Laboratory Evaluation

First-Line Tests

• Coagulation profile:
  • Activated Partial Thromboplastin Time (aPTT) - typically prolonged in hemophilia
  • Prothrombin Time (PT) - usually normal in hemophilia
  • Thrombin Time (TT) - usually normal in hemophilia
  • Complete Blood Count (CBC) with platelet count - usually normal in hemophilia 1

Mixing Studies

• Mix patient plasma with normal pooled plasma in a 1:1 ratio
• Perform immediately and after 2-hour incubation at 37°C
• Correction pattern interpretation:
  • Complete correction suggests factor deficiency (hemophilia)
  • Incomplete correction suggests presence of an inhibitor
  • Time-dependent inhibition (prolongation after incubation) is typical of factor VIII autoantibodies 2, 1

Specific Factor Assays

• Measure intrinsic pathway factors:
  • Factor VIII (hemophilia A)
  • Factor IX (hemophilia B)
  • Factor XI (hemophilia C)
  • Factor XII (not associated with bleeding but can affect aPTT) 1

Classification of Severity Based on Factor Levels

• Severe: <1% of normal factor activity (<0.01 IU/mL)
• Moderate: 1-5% of normal factor activity (0.01-0.05 IU/mL)
• Mild: 5-40% of normal factor activity (0.05-0.4 IU/mL) 2

Additional Testing

For Suspected Acquired Hemophilia

• Bethesda assay to quantify inhibitor titer
• Determination of inhibitor kinetics (type 1 vs. type 2)
• Consider testing for underlying conditions:
  • Autoimmune disorders
  • Malignancy
  • Medication review 2

For Suspected von Willebrand Disease (differential diagnosis)

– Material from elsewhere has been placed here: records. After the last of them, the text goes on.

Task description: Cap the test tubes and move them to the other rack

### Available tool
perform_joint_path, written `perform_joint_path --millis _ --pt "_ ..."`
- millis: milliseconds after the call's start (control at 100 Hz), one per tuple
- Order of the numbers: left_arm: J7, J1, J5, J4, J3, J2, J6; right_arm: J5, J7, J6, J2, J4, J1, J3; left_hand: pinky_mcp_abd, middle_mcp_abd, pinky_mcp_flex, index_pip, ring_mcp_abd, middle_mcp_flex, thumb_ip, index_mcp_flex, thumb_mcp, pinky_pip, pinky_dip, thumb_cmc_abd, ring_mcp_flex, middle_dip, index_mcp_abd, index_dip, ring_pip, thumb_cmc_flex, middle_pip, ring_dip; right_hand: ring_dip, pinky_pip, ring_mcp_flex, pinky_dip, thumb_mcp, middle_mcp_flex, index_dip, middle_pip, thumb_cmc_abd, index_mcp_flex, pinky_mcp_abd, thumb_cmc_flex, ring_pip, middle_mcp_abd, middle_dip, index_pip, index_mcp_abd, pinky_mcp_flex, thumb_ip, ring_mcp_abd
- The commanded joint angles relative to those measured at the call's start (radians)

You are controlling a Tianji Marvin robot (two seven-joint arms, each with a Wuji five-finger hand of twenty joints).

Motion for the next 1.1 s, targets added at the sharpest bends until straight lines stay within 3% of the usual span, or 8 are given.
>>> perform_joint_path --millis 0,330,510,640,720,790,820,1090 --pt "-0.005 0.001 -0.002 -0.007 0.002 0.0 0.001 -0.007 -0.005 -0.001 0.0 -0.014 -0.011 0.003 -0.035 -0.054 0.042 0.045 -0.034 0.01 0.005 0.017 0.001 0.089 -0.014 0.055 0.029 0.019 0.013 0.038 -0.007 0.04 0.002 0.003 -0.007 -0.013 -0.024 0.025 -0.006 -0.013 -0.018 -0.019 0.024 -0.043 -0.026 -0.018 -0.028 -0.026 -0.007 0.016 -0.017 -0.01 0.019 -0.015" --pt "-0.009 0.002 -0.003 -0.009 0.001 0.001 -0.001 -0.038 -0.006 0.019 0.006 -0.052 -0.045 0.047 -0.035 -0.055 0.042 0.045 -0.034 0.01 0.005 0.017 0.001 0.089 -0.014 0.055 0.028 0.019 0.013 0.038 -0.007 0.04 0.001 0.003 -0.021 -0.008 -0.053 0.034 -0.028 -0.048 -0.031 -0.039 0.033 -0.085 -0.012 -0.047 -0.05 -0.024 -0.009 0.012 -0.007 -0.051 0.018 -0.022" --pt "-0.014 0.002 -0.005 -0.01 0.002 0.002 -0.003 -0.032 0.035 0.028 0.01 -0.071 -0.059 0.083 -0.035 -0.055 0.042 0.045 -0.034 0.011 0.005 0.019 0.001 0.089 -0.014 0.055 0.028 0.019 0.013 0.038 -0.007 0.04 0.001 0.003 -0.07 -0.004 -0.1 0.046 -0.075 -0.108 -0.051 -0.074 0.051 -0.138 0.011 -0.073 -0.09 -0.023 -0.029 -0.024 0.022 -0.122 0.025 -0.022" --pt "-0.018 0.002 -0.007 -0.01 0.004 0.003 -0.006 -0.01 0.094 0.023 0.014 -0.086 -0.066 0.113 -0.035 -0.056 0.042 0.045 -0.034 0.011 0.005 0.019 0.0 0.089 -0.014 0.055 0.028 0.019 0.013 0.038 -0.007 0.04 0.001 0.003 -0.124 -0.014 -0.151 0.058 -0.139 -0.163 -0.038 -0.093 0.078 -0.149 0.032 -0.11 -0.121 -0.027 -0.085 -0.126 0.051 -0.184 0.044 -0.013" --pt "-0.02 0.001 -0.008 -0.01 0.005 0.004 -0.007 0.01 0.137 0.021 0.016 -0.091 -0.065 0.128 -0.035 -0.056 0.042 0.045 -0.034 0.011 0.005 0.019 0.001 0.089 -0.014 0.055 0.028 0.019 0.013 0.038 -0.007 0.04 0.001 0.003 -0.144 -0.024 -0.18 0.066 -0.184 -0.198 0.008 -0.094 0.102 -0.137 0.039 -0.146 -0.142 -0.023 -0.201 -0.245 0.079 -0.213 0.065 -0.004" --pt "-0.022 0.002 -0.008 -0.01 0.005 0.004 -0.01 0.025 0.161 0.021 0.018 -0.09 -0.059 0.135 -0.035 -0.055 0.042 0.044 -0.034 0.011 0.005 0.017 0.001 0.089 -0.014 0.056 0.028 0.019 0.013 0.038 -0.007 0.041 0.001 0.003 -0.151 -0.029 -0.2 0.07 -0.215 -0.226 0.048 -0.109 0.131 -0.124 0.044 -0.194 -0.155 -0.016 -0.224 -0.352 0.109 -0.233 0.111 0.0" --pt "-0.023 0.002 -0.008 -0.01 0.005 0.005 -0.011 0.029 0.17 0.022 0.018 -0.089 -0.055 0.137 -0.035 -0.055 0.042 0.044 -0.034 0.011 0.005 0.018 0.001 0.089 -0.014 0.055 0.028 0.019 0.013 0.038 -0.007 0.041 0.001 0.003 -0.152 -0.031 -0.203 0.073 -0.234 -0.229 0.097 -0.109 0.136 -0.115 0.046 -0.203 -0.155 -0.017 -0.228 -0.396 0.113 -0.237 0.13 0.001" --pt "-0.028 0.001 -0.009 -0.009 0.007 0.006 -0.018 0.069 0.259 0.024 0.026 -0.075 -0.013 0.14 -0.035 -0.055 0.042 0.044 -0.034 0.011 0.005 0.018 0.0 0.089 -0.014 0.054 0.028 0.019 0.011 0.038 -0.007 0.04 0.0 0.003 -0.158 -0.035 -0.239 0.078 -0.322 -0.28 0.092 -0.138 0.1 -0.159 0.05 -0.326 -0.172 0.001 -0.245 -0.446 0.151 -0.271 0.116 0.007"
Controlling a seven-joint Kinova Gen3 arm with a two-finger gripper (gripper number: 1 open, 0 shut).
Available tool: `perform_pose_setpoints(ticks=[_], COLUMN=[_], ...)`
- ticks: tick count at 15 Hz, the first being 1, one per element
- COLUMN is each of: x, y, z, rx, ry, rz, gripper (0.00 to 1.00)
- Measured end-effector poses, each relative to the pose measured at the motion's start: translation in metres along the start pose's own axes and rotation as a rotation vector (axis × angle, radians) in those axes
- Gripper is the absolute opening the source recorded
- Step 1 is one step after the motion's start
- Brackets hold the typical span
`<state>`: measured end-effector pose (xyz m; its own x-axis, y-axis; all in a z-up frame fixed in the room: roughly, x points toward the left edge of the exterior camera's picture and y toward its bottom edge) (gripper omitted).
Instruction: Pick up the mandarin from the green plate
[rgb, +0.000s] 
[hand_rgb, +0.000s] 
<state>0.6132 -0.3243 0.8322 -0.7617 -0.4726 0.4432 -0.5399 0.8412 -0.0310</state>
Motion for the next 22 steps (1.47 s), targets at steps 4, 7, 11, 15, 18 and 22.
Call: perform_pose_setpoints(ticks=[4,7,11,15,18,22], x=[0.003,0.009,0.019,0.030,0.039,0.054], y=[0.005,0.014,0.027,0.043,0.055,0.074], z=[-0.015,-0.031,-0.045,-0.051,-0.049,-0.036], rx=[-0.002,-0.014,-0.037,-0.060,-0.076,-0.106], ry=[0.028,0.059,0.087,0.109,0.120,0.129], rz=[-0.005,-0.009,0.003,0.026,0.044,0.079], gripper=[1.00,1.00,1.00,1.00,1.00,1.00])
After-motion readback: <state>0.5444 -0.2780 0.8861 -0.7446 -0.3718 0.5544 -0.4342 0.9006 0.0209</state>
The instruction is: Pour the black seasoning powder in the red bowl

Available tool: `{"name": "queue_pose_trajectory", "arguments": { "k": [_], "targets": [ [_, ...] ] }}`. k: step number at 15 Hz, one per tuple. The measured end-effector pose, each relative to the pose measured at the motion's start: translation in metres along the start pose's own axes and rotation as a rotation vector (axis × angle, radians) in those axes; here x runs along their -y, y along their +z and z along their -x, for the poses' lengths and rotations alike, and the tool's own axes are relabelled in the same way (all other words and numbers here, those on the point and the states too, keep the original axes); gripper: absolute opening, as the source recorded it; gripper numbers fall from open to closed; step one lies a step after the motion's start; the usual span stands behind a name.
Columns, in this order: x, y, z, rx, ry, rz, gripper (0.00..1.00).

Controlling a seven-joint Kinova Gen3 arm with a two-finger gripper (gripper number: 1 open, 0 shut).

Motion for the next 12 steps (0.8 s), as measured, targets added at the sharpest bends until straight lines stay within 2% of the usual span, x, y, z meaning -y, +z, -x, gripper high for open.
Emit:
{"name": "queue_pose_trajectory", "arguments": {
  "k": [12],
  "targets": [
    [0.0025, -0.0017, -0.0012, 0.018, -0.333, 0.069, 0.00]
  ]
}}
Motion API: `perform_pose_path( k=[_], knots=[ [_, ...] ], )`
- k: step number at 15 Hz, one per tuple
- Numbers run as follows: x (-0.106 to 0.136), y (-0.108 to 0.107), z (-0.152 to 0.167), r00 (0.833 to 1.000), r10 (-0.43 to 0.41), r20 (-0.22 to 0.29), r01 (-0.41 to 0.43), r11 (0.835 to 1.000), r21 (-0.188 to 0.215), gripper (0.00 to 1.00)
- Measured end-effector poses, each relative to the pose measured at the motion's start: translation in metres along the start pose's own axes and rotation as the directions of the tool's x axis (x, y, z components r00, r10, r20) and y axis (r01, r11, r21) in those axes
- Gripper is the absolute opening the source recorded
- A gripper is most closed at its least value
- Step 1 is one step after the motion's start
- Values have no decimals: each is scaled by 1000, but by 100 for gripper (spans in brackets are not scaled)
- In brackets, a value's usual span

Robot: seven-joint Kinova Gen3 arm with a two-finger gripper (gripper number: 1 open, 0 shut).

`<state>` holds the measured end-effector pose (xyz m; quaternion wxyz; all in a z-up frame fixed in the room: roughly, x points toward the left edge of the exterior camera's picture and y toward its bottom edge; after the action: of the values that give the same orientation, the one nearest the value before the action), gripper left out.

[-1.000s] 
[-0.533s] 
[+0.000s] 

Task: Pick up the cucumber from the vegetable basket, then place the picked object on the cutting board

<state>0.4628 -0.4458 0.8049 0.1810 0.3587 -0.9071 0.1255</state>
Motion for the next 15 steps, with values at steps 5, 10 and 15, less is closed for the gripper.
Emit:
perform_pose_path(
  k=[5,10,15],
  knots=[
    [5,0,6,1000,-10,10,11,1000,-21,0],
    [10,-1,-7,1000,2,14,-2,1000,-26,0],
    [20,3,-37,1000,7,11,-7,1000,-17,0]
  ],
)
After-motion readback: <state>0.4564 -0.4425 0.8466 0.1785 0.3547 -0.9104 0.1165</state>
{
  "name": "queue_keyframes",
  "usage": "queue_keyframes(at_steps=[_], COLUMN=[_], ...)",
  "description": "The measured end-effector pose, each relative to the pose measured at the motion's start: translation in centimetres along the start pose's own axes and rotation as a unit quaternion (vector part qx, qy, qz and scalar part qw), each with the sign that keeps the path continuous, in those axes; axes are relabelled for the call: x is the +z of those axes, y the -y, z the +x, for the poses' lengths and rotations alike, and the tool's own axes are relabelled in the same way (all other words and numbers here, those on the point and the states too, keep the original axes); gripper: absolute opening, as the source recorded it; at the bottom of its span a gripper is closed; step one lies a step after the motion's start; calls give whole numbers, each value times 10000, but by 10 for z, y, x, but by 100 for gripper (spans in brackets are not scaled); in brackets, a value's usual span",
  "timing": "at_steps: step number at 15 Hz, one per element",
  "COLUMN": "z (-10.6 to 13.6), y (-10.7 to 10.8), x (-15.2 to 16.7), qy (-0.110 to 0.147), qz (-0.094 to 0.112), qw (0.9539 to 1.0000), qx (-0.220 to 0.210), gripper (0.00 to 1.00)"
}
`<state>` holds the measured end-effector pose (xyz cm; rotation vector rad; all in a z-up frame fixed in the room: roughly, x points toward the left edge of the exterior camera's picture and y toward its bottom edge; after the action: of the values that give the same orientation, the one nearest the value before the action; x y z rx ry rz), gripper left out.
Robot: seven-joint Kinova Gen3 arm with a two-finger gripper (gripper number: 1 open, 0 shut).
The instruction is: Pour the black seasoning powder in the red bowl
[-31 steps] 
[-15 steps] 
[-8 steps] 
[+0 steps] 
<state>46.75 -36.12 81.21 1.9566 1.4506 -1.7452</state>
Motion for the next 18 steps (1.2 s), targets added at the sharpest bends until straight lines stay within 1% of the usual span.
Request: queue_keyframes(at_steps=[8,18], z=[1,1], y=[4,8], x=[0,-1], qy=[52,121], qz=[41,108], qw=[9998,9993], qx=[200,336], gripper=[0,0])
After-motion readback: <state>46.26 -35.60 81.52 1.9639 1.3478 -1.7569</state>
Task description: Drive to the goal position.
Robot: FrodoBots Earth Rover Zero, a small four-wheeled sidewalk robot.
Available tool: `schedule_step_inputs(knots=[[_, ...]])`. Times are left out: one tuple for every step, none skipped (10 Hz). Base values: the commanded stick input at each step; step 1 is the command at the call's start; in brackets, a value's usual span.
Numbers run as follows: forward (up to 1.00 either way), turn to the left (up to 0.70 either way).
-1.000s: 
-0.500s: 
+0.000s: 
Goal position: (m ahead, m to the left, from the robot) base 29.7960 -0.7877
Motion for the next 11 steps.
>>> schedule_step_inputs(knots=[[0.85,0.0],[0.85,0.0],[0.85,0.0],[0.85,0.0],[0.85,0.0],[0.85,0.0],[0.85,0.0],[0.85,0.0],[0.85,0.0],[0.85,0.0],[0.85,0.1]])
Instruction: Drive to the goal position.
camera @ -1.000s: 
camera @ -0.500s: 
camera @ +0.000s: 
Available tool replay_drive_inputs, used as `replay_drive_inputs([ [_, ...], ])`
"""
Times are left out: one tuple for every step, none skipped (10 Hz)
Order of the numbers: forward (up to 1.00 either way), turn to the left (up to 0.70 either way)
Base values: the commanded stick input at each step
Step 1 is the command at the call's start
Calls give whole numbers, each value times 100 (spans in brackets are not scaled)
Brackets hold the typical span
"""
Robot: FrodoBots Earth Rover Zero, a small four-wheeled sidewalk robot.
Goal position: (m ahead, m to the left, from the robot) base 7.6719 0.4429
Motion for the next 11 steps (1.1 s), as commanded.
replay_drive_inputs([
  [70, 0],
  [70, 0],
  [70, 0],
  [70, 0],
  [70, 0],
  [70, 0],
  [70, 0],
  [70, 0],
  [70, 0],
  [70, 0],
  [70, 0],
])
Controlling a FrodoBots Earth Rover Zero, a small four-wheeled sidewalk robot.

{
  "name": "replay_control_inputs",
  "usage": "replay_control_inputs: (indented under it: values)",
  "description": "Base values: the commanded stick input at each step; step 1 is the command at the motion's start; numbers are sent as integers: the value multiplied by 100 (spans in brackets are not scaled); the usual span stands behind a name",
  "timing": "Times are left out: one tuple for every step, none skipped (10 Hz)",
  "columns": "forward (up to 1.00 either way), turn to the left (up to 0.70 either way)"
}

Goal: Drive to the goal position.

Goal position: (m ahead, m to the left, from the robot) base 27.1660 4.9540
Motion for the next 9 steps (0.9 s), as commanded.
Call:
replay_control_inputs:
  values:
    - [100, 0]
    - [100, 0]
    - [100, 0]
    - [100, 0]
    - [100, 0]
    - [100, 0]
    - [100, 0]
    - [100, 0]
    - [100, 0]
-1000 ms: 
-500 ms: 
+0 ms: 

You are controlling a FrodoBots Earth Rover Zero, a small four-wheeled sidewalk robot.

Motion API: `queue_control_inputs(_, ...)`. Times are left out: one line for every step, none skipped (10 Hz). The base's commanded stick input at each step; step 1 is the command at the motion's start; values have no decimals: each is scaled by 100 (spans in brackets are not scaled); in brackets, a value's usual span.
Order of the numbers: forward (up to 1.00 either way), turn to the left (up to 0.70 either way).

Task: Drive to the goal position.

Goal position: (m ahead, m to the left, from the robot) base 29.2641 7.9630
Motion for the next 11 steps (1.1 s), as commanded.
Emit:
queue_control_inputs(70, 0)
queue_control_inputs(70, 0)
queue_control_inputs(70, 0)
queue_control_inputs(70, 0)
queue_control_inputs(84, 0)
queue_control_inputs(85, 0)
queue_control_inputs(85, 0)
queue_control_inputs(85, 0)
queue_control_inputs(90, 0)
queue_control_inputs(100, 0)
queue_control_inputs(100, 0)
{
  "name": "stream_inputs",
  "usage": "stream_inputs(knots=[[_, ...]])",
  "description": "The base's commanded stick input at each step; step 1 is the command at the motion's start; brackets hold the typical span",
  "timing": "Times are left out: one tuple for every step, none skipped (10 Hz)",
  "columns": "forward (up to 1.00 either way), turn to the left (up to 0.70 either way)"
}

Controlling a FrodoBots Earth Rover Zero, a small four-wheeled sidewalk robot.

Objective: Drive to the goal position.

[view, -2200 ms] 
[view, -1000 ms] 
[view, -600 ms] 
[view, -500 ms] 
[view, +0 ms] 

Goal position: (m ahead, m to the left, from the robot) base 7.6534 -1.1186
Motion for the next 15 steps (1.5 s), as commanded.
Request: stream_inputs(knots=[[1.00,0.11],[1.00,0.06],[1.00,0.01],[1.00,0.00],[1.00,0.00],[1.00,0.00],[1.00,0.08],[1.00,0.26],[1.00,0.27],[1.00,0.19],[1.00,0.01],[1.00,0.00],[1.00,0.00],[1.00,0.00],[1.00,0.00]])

• von Willebrand factor antigen (VWF:Ag)
• Ristocetin cofactor activity (VWF:RCo)
• Factor VIII activity 3

Special Considerations

Technical Factors Affecting Results

• Different aPTT reagents have varying sensitivities to factor deficiencies:
  • Ellagic acid-based reagents (SynthAFax, Dade Actin, Cephascreen) are preferred for monitoring certain factor replacement therapies
  • Silica-based reagents may show different results 4
• Proper sample processing is essential:
  • Avoid hemolysis
  • Process samples promptly
  • Consider double centrifugation for lupus anticoagulant testing 1

Common Pitfalls

• Immediate correction of aPTT with normal plasma does not exclude acquired hemophilia A
• Lupus anticoagulant can cause artifactual lowering of factor levels
• Factor inhibitors may not be initially apparent and may require re-screening after several days 2
• Age-specific reference ranges should be used, especially in pediatric patients 1

Diagnostic Algorithm

1. Initial screening: aPTT, PT, TT, CBC with platelets
2. If aPTT is prolonged with normal PT:
   • Perform mixing studies
   • If mixing studies show correction: Measure specific factor levels (VIII, IX, XI)
   • If mixing studies show no correction: Perform Bethesda assay for inhibitors and lupus anticoagulant testing
3. If factor VIII or IX deficiency is confirmed:
   • Determine severity based on factor level
   • Consider genetic testing for family counseling
   • Evaluate for inhibitors if previously diagnosed with hemophilia 2, 1

By following this systematic approach, clinicians can accurately diagnose hemophilia, determine its type and severity, and guide appropriate treatment decisions to reduce morbidity and mortality associated with bleeding complications.